Aim of the exercise:
Please reproduce the listing in full, exactly as given.

--- Data segment ---

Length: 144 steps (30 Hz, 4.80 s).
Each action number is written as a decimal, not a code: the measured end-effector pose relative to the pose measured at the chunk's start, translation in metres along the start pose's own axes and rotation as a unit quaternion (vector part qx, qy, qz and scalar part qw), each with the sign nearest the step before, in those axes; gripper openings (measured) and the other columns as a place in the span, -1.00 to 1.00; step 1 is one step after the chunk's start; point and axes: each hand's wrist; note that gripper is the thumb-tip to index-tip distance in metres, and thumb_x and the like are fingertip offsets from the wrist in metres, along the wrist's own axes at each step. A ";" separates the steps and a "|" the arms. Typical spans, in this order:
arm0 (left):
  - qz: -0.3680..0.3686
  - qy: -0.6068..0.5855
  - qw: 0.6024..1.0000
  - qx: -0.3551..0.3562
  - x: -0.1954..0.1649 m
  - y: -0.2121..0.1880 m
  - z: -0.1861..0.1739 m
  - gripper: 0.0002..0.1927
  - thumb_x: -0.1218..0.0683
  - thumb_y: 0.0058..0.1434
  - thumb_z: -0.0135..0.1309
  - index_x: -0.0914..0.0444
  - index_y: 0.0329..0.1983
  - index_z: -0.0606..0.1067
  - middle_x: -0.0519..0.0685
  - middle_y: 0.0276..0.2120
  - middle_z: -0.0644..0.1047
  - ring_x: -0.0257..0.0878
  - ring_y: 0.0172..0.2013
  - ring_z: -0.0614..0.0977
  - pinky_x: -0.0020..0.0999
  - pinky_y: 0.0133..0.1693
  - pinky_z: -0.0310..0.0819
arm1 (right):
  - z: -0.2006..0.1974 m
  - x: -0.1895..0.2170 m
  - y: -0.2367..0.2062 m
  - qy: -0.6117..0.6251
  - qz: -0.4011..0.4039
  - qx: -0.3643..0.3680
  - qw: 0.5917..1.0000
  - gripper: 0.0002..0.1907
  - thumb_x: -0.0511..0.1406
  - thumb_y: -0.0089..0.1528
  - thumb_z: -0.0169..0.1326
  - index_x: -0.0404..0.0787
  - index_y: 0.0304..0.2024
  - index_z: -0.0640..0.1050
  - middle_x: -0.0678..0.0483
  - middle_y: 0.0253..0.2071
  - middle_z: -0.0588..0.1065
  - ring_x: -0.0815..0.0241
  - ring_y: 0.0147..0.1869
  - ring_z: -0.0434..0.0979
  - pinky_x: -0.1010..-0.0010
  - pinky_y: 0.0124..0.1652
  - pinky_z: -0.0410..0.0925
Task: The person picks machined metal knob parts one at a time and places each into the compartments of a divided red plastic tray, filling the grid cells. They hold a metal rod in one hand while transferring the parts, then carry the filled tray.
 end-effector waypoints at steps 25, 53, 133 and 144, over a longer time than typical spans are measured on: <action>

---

Answer to this problem:
Length: 144 steps (30 Hz, 4.80 s).
Each action number is written as a decimal, not a code: the measured end-effector pose relative to the pose measured at the chunk's start, translation in metres along the start pose's own axes and rotation as a unit quaternion (vector part qx, qy, qz and scalar part qw), each with the sign nearest the step before, in those axes; gripper openings (measured) and the other columns as a place in the span, -1.00 to 1.00; step 1 is one step after the chunk's start; point and axes: each hand's wrist; note that gripper is the thumb-tip to index-tip distance in metres, and thumb_x and the like are fingertip offsets from the wrist in metres, along the wrist's own axes at each step. A ";" separates the steps and a "|" the arms. Typical spans, in this order:
arm0 (left):
  - qz: -0.3680..0.3686
  - qy: -0.6068..0.5855
  - qw: 0.6024..1.0000
  - qx: -0.3551..0.3562
  - x: -0.1954..0.1649 m
  - y: -0.2121..0.1880 m
  - z: -0.1861..0.1739 m
  - gripper: 0.0002..0.1927
  - thumb_x: -0.1218..0.0683
  - thumb_y: 0.0058..0.1434
  - thumb_z: -0.0135..0.1309
  - index_x: -0.0914..0.0444
  - index_y: 0.0329..0.1983
  - index_z: -0.0606..0.1067
  - middle_x: -0.0519..0.0685
  - middle_y: 0.0276..0.2120
  - middle_z: -0.0644..0.1047
  - ring_x: -0.0257..0.0878
  - ring_y: 0.0172..0.2013
  - ring_z: -0.0614..0.0977
  - pinky_x: -0.0020..0.0999
  - pinky_y: 0.0133..0.1693
  - pinky_z: -0.0310..0.0819
arm1 (right):
  - z: -0.2006..0.1974 m
  - x: -0.1895..0.2170 m
  - y: -0.2367..0.2062 m
  - qy: -0.6117..0.6251
  - qz: -0.4011..0.4039
  - qx: -0.3643..0.3680
  - qw: 0.5917..1.0000
  - gripper: 0.0002..0.1907
  - thumb_x: -0.0511..0.1406
  - thumb_y: -0.0089..0.1528
  - thumb_z: -0.0169..0.1326
  - index_x: -0.0404..0.0787
  - index_y: 0.0304..0.2024
  - index_z: -0.0640..0.1050
  - middle_x: -0.0678..0.0483
  - middle_y: 0.0253..0.2071
  - middle_z: -0.0588..0.1065
  - ring_x: -0.0815..0.0241
  - ring_y: 0.0147..0.1869
  - ring_z: -0.0434..0.0979
  - pinky_x: -0.1010..-0.0010
  - pinky_y: 0.0124..0.1652
  - pinky_z: -0.0410..0.0925
Task: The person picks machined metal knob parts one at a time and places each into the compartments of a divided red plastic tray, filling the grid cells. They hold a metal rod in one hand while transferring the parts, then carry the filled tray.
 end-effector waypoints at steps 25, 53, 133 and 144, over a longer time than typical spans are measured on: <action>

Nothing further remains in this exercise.